Kenji recently shared and proved this concept in Boston at Roxy's Grilled Cheese, according to NPR. He used one of the recipes from his book 'The Food Lab: Better Home Cooking Through Science' to teach the cooks how to maximize surface area in breading as well as maintaining moisture in chicken. The result was phenomenal with the diners enjoying the Korean-inspired chicken sandwich they created at Roxy's and one even saying that it had "sex appeal."

In Kenji's cookbook, he shows various food-science "experiments" and explains how one can reach the optimum flavor of any dish using scientific methods. According to The New Yorker, one explanation he shared about a common conundrum most home cooks experience regarding pork chops is that "pork chops tend to twist and buckle during cooking because the fat and lean tissues shrink at different rates; scoring the fat will help." In his cookbook there are "Four pages of cheeses and their melting points and flavor profiles" as well as sections on "the best ways to cook various cuts of beef, and the smoke points of common cooking oils."
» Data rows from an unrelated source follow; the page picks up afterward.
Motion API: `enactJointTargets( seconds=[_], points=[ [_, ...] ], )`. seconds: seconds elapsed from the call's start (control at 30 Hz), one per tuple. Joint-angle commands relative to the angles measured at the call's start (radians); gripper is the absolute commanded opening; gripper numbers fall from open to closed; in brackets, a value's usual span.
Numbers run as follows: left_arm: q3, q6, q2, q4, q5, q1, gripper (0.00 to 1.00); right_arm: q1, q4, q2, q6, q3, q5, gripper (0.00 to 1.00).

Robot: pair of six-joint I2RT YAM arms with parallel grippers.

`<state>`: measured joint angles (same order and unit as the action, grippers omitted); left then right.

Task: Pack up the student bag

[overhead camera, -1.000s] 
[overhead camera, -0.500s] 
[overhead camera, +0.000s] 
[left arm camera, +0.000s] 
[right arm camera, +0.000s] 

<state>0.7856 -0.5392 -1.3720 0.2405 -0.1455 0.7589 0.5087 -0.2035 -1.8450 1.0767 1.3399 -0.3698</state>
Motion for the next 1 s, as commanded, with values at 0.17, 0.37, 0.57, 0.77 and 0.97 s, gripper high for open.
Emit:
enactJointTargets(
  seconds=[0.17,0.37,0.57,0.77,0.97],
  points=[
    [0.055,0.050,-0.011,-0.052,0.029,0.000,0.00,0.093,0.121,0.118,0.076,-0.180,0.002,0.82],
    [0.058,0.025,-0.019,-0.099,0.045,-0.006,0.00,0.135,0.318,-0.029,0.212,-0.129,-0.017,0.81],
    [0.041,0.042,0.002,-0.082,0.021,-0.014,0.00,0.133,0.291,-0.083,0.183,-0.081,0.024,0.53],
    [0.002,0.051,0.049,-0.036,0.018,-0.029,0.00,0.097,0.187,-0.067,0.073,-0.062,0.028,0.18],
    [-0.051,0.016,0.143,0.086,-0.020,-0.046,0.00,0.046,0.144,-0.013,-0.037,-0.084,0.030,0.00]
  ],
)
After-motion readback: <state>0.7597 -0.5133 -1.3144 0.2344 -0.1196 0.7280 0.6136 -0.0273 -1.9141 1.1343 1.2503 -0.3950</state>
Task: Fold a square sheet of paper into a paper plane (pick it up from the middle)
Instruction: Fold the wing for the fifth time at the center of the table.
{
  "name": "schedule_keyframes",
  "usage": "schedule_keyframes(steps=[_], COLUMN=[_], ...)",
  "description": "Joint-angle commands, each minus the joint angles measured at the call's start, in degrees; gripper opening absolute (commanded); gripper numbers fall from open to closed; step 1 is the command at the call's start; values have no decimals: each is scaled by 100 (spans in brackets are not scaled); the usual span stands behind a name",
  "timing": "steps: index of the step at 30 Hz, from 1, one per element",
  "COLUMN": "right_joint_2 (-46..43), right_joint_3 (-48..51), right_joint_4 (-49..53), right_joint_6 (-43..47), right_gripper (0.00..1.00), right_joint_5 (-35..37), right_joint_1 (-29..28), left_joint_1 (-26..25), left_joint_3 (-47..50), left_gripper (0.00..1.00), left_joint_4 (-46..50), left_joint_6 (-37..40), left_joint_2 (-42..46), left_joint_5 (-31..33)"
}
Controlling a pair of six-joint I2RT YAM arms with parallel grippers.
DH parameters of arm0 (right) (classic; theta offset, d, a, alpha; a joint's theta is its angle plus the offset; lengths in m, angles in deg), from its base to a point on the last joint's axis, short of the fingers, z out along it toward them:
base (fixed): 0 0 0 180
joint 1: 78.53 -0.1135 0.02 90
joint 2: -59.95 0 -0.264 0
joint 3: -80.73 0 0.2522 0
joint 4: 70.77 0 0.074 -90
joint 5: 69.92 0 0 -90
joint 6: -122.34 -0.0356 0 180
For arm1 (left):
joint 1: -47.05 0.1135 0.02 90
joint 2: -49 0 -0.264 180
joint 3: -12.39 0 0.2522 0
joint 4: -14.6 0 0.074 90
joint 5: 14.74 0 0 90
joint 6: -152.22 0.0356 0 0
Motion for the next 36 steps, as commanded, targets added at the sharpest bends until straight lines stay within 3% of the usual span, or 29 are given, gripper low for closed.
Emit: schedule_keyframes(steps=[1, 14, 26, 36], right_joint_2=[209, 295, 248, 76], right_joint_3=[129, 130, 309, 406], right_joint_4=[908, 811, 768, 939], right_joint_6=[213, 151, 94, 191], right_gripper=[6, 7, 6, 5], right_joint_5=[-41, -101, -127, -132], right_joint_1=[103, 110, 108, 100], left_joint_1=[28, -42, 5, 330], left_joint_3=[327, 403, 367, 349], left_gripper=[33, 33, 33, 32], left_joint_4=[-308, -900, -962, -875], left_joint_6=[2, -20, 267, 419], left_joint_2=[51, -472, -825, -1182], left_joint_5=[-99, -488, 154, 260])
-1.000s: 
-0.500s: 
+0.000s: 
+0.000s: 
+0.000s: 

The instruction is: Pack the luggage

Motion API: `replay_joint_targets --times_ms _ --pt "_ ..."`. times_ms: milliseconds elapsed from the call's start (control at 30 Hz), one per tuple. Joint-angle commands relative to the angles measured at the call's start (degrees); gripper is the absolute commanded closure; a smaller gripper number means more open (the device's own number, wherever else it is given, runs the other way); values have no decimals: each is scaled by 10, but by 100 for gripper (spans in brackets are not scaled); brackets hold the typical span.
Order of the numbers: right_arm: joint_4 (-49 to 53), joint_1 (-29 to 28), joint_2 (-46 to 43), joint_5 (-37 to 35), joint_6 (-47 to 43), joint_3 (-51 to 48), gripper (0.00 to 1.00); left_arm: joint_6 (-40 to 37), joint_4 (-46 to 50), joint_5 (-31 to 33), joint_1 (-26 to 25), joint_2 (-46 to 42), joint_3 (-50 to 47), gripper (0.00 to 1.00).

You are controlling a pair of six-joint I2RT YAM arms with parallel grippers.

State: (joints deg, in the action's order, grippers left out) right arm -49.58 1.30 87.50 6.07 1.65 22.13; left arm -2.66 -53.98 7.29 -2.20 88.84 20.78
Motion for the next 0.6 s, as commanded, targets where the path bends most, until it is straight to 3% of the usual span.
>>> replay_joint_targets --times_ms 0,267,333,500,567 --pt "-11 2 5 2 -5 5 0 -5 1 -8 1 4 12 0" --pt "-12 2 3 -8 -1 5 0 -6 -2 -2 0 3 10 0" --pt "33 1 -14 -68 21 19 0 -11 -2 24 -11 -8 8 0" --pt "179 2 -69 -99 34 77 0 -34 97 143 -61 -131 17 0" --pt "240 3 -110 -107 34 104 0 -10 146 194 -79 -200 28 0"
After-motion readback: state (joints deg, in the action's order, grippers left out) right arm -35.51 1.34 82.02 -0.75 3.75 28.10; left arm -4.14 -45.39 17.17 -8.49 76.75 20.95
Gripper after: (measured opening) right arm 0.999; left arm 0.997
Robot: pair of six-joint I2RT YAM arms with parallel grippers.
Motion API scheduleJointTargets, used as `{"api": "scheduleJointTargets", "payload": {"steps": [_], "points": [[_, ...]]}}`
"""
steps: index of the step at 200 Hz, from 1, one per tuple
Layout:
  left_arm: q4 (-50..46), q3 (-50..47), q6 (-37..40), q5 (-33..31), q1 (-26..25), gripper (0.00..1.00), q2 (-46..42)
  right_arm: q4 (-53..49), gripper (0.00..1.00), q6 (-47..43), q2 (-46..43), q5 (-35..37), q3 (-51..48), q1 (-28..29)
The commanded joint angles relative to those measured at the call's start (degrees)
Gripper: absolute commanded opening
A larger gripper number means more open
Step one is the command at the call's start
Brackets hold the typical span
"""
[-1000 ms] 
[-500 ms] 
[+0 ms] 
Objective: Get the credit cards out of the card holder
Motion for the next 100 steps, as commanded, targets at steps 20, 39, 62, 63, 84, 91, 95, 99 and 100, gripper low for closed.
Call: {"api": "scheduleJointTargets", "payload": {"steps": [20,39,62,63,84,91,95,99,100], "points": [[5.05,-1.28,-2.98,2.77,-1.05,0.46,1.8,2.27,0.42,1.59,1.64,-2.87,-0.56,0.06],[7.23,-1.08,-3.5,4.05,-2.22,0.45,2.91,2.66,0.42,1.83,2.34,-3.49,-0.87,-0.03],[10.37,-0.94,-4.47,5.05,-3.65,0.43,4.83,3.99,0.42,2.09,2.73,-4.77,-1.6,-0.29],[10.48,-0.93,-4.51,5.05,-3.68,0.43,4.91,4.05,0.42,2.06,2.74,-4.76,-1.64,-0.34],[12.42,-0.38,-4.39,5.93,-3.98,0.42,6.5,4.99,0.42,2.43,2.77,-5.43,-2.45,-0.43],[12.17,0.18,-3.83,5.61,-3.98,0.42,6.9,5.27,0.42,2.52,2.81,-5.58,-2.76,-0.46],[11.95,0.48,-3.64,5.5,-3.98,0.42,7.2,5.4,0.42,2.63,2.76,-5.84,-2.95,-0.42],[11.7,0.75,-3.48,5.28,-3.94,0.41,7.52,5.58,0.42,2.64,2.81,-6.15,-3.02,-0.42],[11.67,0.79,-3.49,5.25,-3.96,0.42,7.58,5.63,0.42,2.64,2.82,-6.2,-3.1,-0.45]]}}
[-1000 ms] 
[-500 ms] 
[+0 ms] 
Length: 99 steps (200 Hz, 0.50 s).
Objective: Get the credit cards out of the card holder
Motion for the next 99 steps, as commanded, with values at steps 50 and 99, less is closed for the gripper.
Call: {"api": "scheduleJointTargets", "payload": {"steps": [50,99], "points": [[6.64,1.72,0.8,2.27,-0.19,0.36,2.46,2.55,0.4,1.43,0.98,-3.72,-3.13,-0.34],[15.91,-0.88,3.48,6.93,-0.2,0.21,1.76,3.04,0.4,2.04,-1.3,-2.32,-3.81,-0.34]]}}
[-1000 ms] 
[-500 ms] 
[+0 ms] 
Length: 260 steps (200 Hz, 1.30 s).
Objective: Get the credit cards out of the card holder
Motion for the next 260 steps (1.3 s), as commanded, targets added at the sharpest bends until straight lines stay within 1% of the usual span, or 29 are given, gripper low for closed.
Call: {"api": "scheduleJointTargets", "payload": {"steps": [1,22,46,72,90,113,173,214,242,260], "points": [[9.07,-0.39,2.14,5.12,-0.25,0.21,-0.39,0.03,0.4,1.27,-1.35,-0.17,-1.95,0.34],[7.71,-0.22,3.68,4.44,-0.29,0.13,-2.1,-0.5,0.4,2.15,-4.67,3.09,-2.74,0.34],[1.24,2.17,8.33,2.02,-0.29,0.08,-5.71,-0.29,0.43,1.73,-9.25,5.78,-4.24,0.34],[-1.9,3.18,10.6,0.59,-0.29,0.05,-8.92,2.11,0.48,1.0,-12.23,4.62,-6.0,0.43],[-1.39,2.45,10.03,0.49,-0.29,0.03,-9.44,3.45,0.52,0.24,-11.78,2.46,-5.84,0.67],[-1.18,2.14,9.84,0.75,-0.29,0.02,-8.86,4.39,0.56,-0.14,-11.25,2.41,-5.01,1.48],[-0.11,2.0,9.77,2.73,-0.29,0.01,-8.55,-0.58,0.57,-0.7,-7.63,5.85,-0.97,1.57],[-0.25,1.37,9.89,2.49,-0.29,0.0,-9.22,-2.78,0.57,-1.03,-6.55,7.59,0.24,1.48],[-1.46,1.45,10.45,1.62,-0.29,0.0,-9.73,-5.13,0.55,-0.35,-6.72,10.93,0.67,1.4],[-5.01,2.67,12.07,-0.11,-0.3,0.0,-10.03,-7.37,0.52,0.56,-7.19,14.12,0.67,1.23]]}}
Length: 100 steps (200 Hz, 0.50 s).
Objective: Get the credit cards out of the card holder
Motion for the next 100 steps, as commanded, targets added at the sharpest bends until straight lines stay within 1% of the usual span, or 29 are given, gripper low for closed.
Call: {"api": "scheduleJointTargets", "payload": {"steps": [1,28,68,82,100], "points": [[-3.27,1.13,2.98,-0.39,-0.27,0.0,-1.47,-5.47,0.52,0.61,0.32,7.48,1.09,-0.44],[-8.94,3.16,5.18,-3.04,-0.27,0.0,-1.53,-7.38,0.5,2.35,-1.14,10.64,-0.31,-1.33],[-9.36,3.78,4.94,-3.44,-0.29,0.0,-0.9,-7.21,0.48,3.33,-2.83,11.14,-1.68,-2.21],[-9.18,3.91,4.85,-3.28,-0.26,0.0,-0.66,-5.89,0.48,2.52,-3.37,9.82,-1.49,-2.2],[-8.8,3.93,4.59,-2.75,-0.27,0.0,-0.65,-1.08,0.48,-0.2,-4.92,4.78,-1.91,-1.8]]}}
Aside from the chicken sandwich at Roxy's all these techniques led to some seriously good recipes and cooks, from beginners to intermediate, have treated Kenji's methods and recommendations as indispensible kitchen wisdom. Helen Rossner of Eeater even went far as saying "When I need to make sure I'm using the best possible technique, my usual m.o. is to google the thing I'm trying to figure out, plus the word 'Kenji.'"

Who know science and food would go well together? With Kenji's case, he's proved that it's a match made in heaven.